А ещё меня отчего-то пугало до дрожи, как ласково и в то же время задумчиво, оценивающе он на меня смотрит. Не только жестокость, но и ласка, и забота гойдела Лихаэра были от и до выверенными, расчётливыми.

Собак он растил на продажу.

А чужую девчонку растил для чего? 

4. Глава 2.

С моих четырнадцати лет – примерно, я не запомнила точной даты - забота гойдела Лихаэра перешла в несколько иную плоскость. Мать к тому времени я перестала воспринимать как полноценного члена семьи, да что там - как полноценного человека, и мне и в голову не могло прийти пожаловаться ей на своего отчима. Впрочем, нет, один раз я всё-таки сказала ей, что мне неприятно его пристальное внимание, но мать пробормотала, что «Корин – единственный, кто заботится о нас», и, сказать по правде, мне нечего было ей возразить. Подозреваю, что каменный особняк с окружавшим его бывшим садом по документам давно уже принадлежал исключительно предприимчивому гойделу, нечего было и думать затевать судебную тяжбу и пытаться что-либо вернуть назад. Окажись мы на улице, судьба матери, пристрастившейся к бутылке так, как не всякий разорившийся ми′рский – мирскими называли у нас демобилизованных по причине подорванного здоровья бывших военных – была бы незавидной. Что же касается моей судьбы, благодаря отчиму, иллюзий я не питала.

С моим взрослением его влечение ко мне стало очевидным и неприкрытым, да он и не заботился о том, чтобы его скрывать – немногочисленные слуги, обитавшие в нашем доме, были неболтливы и смотрели по большей части в пол. Всё началось со случайных поглаживаний и прикосновений по округляющейся груди и бёдрам, которыми гойдел Лихаэр не брезговал и в моём более раннем детстве – по голове, по плечам и спине. Иногда – шутливый хлопок по ягодицам, иногда – щипок за щёку. Порой гойдел брал на свою псарню новых, уже взрослых собак, и я видела, как уверенно, неторопливо, но неотвратимо он их приручал, то голодом, после которого следовало лакомство, то точным расчётливым ударом, после которого шла обязательная ласка. Меня не били и голодом не морили, и всё же он дрессировал меня, как собаку. Прикосновения к груди, к животу даже через ткань заставляли меня морщиться и сжимать губы – да, я многого не знала, но понимала, что то, что он делает – неправильно и грязно.

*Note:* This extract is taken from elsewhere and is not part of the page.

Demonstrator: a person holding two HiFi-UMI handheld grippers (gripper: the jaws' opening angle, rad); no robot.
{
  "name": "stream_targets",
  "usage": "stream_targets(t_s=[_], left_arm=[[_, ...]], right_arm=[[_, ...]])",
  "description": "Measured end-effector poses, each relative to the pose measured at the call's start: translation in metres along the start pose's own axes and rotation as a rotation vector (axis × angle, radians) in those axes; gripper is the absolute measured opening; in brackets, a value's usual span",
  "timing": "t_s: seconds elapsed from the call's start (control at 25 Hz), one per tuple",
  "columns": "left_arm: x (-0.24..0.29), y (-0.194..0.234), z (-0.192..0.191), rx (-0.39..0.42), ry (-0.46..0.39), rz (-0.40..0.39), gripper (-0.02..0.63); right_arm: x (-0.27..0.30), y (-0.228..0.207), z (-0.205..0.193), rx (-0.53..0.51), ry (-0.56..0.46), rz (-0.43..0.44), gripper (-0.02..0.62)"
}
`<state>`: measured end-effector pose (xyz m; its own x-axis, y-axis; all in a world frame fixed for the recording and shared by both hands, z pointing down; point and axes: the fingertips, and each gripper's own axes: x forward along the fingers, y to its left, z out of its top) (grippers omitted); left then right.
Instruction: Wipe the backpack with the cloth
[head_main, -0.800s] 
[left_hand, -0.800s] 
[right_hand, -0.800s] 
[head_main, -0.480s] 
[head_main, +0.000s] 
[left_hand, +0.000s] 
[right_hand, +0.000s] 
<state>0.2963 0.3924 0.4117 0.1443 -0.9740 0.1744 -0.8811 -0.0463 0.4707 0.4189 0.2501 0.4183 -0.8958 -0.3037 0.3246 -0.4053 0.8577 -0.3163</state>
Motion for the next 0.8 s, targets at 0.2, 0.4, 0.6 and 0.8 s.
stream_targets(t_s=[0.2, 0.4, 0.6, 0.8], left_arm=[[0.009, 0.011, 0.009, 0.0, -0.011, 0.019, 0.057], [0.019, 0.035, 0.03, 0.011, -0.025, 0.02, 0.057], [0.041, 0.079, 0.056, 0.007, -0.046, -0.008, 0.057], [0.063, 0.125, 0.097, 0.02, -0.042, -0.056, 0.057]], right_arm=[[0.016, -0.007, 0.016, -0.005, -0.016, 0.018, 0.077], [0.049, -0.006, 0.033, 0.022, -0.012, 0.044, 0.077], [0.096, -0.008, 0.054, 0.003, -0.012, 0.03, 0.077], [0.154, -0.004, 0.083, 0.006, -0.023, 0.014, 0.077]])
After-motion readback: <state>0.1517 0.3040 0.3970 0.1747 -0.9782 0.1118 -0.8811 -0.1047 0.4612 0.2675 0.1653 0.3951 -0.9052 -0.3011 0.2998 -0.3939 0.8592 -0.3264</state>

«Ты слишком красива, - повторял гойдел Лихаэр. – Слишком свежа и красива, в этом всё дело, а твоя мать меня нежностью не балует, да и какое удовольствие ложиться в постель с пропитой беззубой бабой. Не бойся, я тебя не трону, не попорчу, так, потискаю чуток, с тебя не убудет…». И я смирилась – под юбку он не лез, вероятно, боясь не сладить с собственной похотью, а с меня и впрямь не особо убыло.

И всё равно было противно и страшно.

Но в конце концов, тело – это просто тело. Проповедник Творца в храме, куда я иногда ходила, больше за глотком свежего воздуха, нежели за божественным откровением, утверждал, что наши смертные тела - лишь оболочка, на время дарованная нам Создателем, ничего не стоящая. Правда, эти страстные речи не помешали ему жадно ухватить меня пониже спины, когда мы столкнулись однажды в очереди в овощную лавку.

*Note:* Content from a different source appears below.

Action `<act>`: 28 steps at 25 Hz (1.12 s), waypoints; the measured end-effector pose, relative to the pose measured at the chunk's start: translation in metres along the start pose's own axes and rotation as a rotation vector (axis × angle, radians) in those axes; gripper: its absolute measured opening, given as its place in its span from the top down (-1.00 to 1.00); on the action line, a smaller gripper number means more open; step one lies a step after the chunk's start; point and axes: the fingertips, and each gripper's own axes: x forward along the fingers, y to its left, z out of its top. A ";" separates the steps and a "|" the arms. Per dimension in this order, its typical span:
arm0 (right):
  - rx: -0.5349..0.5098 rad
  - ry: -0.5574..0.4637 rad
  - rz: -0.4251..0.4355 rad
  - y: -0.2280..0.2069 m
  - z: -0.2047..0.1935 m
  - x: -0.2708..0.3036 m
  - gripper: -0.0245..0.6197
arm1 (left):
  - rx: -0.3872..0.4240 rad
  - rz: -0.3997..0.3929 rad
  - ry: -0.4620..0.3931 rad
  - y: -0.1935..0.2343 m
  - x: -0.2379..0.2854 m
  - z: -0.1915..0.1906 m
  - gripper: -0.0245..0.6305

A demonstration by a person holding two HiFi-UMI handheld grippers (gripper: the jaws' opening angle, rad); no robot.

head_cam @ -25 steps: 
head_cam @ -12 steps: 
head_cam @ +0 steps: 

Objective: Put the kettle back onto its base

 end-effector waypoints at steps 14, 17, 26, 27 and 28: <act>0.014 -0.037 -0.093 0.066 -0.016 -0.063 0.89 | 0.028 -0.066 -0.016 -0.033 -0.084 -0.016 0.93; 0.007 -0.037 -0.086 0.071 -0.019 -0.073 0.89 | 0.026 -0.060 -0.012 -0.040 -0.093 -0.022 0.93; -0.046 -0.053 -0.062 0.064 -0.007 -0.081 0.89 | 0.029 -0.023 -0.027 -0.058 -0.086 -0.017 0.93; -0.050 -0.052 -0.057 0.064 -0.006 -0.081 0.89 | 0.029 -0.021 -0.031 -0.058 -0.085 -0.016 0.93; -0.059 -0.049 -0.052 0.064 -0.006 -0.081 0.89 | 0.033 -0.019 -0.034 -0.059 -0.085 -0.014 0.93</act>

В моих немудрёных мечтах я была в меру некрасивой сиротой, сбегающей из сиротского приюта в поисках лучшей жизни. На деле я так и не решилась на побег – дома было плохо, но терпимо и привычно, а внешний мир казался мне чем-то жестоким и страшным.

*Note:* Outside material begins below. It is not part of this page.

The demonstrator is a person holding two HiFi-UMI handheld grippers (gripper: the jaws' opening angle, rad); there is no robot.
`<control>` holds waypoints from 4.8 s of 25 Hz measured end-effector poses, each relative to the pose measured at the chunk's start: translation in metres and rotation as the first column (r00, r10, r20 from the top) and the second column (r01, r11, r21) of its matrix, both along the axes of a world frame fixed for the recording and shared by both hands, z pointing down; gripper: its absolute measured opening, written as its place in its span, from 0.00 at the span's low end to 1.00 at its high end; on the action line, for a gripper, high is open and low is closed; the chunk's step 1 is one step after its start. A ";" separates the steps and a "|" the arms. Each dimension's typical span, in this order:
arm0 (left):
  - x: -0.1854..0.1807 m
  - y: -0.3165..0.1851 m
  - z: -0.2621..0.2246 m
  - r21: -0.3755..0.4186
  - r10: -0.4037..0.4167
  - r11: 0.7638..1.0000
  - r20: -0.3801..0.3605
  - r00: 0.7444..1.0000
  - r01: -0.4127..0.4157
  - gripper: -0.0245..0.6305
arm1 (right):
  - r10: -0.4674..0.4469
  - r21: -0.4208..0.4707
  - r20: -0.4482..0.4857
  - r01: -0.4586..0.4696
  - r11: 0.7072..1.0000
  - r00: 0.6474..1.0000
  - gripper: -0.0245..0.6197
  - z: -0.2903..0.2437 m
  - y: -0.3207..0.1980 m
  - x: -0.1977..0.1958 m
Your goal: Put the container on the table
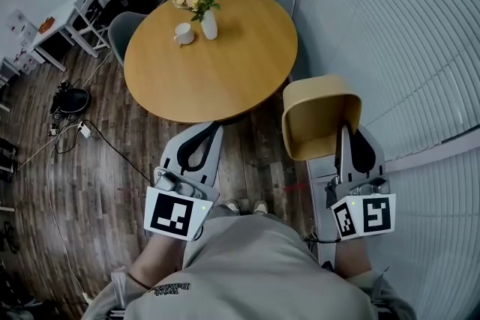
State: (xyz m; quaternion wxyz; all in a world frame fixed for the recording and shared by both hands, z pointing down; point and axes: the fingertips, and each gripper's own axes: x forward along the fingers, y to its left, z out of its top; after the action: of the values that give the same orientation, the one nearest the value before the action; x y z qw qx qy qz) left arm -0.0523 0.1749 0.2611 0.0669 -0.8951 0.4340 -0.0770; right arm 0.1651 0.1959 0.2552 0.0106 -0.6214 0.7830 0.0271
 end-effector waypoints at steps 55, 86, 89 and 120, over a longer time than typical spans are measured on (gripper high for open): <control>-0.031 -0.259 0.025 -0.065 0.065 0.996 0.013 0.998 -0.064 0.07 | 0.033 -0.097 -0.011 -0.034 0.995 0.999 0.09 0.022 -0.258 -0.039; -0.040 -0.355 0.030 -0.113 0.040 0.993 0.003 0.999 -0.039 0.07 | 0.060 -0.124 -0.011 -0.061 0.990 0.998 0.09 0.025 -0.358 -0.032; -0.034 -0.355 0.030 -0.077 0.031 0.997 0.044 0.999 -0.028 0.07 | 0.040 -0.125 -0.012 -0.041 0.991 0.999 0.09 0.029 -0.363 -0.026; 0.007 -0.487 0.095 -0.187 0.024 0.982 0.075 0.997 -0.010 0.07 | -0.064 -0.288 -0.106 0.031 0.957 0.992 0.09 0.097 -0.540 0.003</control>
State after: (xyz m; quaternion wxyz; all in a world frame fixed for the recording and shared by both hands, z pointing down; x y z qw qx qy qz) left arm -0.0452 -0.3122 0.3560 0.0003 -0.8975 0.4142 -0.1511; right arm 0.1685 -0.3439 0.3518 -0.1234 -0.5947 0.7928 -0.0509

Однажды гойдел Лихаэр взял меня с собой в город. Мы приехали вечером, когда было уже темно, спустились по лестнице в полуподвальное помещение, заполненное вонючим дымом, в котором то и дело сновали тёмные мужские силуэты. Знакомые гойдела - краснолицые опухшие мужчины средних лет, не брезговавшие ни курительными трубками, ни выпивкой – шумно, крикливо обсуждали с ним собачьи бега, охоту, войну – в наши неспокойные времена бывшего военного было встретить проще, чем фазана в лесу, а ещё мерили меня масляными похотливо-ленивыми взглядами. Чья-то липкая рука украдкой погладила меня по бедру, и я прижалась к сидящему рядом гойделу Корину, осознав нехитрую истину – знакомое зло лучше неизвестного.